Daniel: Of course, I’m glad to be here. And I’ve lived in quite a few places around the world so I’m very sympathetic with how the US is different than, you know, the rest of the world.
Jake: Yeah. So, Daniel, you’re an engineer by training. You got your degree in mechanical engineering from UT Austin. Was being an engineer like a life goal for you? How did that come about?
Daniel: No, I was kind of the first one to go to college in my family so I think my family was just happy I got to college. Didn’t really know what it was but I did like working on old cars and I thought “mechanical” sounded like something you might work on old cars with. Turns out I was wrong. It has nothing to do with that. And I’m just thrilled that I did the degree because I think mechanical engineering, in all seriousness, just helps you see problems and solve problems in creative ways. You don’t often think of engineering as creative but it is surprisingly creative in how you can solve problems, you know, kind of going through all the myriad of the degree.

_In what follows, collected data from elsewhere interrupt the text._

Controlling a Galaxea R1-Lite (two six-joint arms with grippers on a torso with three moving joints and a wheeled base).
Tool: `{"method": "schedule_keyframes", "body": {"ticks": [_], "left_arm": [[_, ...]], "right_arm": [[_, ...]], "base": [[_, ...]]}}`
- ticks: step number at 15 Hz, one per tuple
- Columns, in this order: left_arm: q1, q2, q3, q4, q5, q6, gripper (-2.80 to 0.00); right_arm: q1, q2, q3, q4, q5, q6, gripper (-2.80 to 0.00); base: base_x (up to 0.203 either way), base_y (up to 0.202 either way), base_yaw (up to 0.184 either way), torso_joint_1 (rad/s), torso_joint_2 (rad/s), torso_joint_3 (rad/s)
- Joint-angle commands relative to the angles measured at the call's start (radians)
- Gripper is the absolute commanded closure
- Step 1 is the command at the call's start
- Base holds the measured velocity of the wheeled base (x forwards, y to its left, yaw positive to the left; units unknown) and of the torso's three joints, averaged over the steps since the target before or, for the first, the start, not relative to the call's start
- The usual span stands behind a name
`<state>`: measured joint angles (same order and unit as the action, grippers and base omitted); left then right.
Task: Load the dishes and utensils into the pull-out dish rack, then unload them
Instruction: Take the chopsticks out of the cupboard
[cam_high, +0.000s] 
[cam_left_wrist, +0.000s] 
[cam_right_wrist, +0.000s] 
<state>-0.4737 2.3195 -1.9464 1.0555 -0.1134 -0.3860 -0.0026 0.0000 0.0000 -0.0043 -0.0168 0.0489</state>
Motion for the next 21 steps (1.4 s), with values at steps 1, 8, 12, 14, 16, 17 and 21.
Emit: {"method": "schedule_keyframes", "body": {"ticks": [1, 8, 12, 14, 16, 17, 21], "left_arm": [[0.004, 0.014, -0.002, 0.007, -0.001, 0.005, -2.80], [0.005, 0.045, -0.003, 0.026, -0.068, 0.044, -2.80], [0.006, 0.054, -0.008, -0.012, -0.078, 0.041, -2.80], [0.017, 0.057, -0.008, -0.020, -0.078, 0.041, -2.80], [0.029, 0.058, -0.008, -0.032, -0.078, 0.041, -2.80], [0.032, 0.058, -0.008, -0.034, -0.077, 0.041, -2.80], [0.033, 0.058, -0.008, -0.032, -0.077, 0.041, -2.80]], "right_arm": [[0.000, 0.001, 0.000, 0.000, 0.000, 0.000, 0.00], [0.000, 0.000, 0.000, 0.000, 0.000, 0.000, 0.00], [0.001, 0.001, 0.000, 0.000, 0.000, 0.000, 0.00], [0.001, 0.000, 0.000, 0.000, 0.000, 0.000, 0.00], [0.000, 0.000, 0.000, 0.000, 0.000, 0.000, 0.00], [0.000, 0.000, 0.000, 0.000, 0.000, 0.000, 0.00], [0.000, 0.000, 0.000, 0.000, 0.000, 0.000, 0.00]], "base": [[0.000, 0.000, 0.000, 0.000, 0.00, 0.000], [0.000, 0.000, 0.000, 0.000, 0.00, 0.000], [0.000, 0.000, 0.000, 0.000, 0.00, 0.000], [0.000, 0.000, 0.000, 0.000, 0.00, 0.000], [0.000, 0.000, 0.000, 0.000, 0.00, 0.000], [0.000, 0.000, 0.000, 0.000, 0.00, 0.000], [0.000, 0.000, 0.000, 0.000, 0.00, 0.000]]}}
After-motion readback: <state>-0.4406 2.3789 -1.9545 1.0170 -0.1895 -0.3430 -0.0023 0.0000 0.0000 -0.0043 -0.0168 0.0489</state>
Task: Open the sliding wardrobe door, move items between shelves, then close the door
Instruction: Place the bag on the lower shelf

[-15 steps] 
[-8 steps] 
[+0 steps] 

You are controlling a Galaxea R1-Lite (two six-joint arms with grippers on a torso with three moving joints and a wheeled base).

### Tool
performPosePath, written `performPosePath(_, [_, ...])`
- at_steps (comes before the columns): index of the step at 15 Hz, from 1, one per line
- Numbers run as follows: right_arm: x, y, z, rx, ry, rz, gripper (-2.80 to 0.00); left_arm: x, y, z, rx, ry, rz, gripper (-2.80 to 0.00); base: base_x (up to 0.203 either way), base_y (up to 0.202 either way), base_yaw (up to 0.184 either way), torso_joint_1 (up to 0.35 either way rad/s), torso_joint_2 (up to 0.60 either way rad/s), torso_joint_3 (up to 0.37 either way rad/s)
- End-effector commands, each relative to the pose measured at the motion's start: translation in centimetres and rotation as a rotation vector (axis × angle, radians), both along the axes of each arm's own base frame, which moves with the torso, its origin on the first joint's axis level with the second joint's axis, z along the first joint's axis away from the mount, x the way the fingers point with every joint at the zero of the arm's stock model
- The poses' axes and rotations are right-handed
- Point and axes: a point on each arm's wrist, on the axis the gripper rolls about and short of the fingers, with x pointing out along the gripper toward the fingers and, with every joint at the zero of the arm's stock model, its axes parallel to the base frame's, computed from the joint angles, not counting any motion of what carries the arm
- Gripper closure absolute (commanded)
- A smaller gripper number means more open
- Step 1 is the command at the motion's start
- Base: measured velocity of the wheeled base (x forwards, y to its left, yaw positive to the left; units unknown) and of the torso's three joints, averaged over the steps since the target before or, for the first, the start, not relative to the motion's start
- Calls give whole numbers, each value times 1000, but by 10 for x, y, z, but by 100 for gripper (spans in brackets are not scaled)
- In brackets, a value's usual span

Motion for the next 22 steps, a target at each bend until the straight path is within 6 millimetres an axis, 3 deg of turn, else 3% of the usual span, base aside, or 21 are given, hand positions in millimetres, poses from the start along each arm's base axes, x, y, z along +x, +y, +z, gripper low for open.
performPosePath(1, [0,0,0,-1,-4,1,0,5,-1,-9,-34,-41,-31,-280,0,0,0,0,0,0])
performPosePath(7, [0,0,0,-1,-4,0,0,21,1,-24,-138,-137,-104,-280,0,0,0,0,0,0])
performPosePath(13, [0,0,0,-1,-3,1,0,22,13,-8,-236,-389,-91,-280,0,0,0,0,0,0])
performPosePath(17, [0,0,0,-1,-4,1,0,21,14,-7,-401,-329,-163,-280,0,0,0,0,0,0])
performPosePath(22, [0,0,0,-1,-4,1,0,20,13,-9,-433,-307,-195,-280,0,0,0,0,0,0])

Jake: And you’ve seen those skills transfer to your subsequent business life over the years?
Daniel: Yes, yeah.
Jake: You graduated UT Austin in ’94 and then you go to work for a company called, am I pronouncing it right, Nabors Industries? Which I admittedly had never heard of before.
Daniel: Crushed it, the first one was much better, Nabors, yes —
Jake: Nabors? Okay. You were there for almost five years as the company’s youngest country manager. Tell me about that experience.
Daniel: You know, back then, in oil and gas, probably still applies now, is there was kind of a dearth of younger talent that kind of brought in some fresh perspectives, etc., and it was great. I went to — put into situations that most people would only dream about or see in movies, you know, whether it’s running operations in Colombia or Mozambique and, as the country manager, you just get to see everything. So it was a great experience. It’s the closest you can be to a CEO but the buck doesn’t really stop with you. It stops with you in country but, you know, you can always call and get more money from headquarters if something goes wrong. Yeah, it was a wonderful experience.
Jake: How did you get that job? Country manager straight out of undergrad sounds pretty impressive.
Daniel: Well, I mean, I worked my way up to it. I remember using it as a test interview because I was like, “I don’t wanna go to oil and gas,” and the guy that was interviewing me goes, “Hey, if you show that you can step up and work hard and learn to be a manager, we’ll just keep promoting you until you fail,” and I was like, “That sounds challenging, let’s try that.” And so I started out digging ditches straight out of college on a rig in Texas, which was miserable, and just kept working hard until you just get promoted, promoted, promoted, then pretty soon you’re in a spot where you’re like, “Dear God, what am I doing? Not sure I’m capable of this,” but it’s a wonderful learning experience. Not necessarily my industry of choice, but great learning.
Jake: Your next step after that was Harvard Business School, presumably because, what? You wanted a step up or a career change? What was your thinking there?
Daniel: Yeah, career change was primarily it. I think I had wonderful mentors when I was at Nabors, like just really great people, but I realized there’s probably more than just kind of on-the-job learning and I wanted just more structure learning, just wanted to think of the world differently, just realized how little I really knew of how the world and economics and truly businesses work so figured I had to go to this schlocky school in Boston, give it a try, and they let me in.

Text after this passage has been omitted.